> [TASK DETAILS]: What lines of the data hold the string "camera"? Copy them all.

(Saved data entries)

*** Block opens ***

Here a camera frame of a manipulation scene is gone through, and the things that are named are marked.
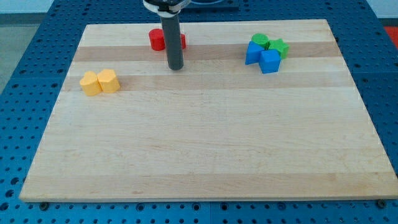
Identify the blue triangle block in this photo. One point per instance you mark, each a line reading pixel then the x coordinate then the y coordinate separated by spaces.
pixel 253 53

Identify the blue cube block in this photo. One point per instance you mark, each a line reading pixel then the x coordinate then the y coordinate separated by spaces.
pixel 269 61

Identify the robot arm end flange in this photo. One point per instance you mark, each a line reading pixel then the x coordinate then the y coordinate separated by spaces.
pixel 165 8

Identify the wooden board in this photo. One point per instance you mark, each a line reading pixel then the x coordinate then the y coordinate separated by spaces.
pixel 216 130

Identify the red block behind tool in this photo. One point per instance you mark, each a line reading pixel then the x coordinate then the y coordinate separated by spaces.
pixel 183 41

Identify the red cylinder block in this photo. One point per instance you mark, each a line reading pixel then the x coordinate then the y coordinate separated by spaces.
pixel 156 37

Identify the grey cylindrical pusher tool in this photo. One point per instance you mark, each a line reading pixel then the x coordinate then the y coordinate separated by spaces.
pixel 173 44

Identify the green cylinder block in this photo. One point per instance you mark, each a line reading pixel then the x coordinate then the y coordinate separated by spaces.
pixel 261 39

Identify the yellow hexagon block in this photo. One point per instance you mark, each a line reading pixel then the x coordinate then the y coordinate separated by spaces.
pixel 108 81

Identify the green star block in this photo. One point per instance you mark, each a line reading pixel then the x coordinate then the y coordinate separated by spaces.
pixel 280 46

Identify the yellow heart block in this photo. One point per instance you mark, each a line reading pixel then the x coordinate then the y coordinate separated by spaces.
pixel 89 84

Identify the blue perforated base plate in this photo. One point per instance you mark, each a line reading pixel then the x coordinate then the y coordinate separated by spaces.
pixel 29 96

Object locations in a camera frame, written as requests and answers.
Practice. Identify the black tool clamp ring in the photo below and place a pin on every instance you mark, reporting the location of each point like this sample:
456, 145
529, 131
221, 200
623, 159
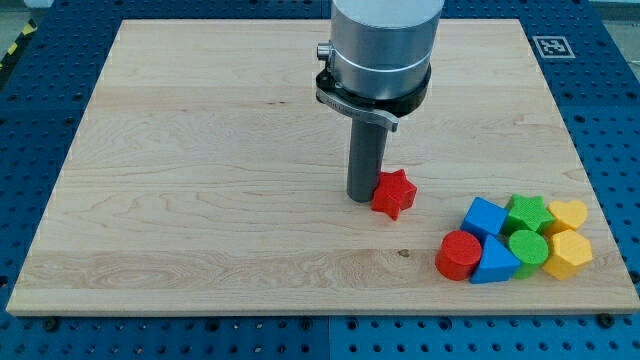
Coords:
383, 113

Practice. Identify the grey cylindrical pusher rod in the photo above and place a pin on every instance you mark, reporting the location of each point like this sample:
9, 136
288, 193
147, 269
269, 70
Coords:
367, 145

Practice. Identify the red star block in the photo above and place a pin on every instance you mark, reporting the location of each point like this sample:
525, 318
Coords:
394, 193

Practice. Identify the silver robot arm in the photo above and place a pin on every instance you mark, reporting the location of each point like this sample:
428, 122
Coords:
376, 71

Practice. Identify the blue cube block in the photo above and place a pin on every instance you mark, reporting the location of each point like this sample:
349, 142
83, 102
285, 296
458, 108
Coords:
483, 219

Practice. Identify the green star block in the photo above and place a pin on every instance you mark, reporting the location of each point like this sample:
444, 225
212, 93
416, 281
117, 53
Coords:
526, 213

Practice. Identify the red cylinder block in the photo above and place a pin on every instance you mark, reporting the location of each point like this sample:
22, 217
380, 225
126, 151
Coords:
459, 254

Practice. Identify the wooden board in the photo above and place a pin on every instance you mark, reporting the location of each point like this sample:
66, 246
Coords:
205, 179

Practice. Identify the blue triangle block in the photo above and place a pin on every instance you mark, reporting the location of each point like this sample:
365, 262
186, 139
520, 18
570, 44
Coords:
497, 263

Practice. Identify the white fiducial marker tag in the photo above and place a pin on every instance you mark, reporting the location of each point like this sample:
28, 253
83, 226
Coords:
553, 47

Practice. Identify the green cylinder block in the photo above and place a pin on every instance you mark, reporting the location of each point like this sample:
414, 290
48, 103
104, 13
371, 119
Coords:
531, 249

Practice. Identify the yellow heart block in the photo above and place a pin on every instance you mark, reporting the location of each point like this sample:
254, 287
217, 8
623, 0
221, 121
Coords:
570, 215

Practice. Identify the yellow hexagon block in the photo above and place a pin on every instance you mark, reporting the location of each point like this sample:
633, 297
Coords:
569, 254

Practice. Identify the black yellow hazard tape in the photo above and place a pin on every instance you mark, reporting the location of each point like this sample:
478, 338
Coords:
19, 45

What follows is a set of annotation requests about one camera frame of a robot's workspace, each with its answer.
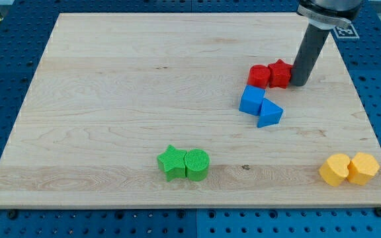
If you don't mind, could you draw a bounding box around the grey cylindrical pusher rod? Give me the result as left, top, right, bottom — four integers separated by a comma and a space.
290, 24, 329, 87

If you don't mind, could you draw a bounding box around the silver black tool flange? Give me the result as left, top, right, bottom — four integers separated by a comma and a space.
297, 0, 362, 30

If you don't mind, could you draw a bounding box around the red star block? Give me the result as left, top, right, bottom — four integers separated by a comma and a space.
268, 59, 292, 89

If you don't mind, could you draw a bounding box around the red circle block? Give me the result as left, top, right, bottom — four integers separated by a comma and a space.
247, 65, 271, 89

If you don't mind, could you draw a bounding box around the green circle block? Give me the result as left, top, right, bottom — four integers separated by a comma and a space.
184, 149, 210, 181

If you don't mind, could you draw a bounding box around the green star block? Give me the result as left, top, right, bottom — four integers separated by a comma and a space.
157, 145, 187, 182

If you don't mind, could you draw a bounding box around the wooden board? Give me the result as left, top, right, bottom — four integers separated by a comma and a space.
0, 13, 381, 209

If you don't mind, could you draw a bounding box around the white fiducial marker tag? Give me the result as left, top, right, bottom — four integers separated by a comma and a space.
333, 24, 359, 39

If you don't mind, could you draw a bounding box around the blue triangle block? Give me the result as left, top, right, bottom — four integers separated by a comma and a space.
257, 98, 284, 128

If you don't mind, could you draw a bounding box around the blue cube block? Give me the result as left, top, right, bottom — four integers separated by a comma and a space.
239, 85, 265, 116

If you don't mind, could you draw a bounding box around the yellow heart block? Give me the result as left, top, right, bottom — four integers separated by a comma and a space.
319, 153, 351, 186

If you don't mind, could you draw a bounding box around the yellow hexagon block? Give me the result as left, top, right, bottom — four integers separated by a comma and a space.
347, 152, 380, 186

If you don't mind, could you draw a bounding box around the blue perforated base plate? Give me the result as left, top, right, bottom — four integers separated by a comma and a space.
0, 1, 381, 237

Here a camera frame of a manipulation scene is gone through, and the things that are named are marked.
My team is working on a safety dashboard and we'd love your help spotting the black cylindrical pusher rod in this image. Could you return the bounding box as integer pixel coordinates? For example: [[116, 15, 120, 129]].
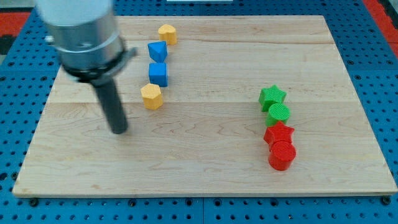
[[92, 78, 128, 134]]

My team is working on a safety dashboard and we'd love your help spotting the yellow hexagon block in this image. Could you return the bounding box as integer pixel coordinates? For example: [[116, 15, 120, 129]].
[[141, 83, 163, 110]]

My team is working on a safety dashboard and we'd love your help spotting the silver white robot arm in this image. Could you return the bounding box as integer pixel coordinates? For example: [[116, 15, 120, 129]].
[[35, 0, 137, 134]]

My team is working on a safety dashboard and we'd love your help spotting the green star block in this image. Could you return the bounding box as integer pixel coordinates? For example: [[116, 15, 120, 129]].
[[259, 85, 287, 112]]

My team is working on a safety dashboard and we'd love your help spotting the red star block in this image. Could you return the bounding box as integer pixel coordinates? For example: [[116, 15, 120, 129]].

*** Block closes ***

> [ANSWER SPACE]:
Here a camera frame of a manipulation scene is gone through, and the things that are named are marked.
Object locations in a camera frame, written as requests and answers.
What follows is a set of annotation requests about one camera frame of a robot's workspace, each with its answer.
Here a camera frame of a manipulation scene is gone through, and the things that are named are marked.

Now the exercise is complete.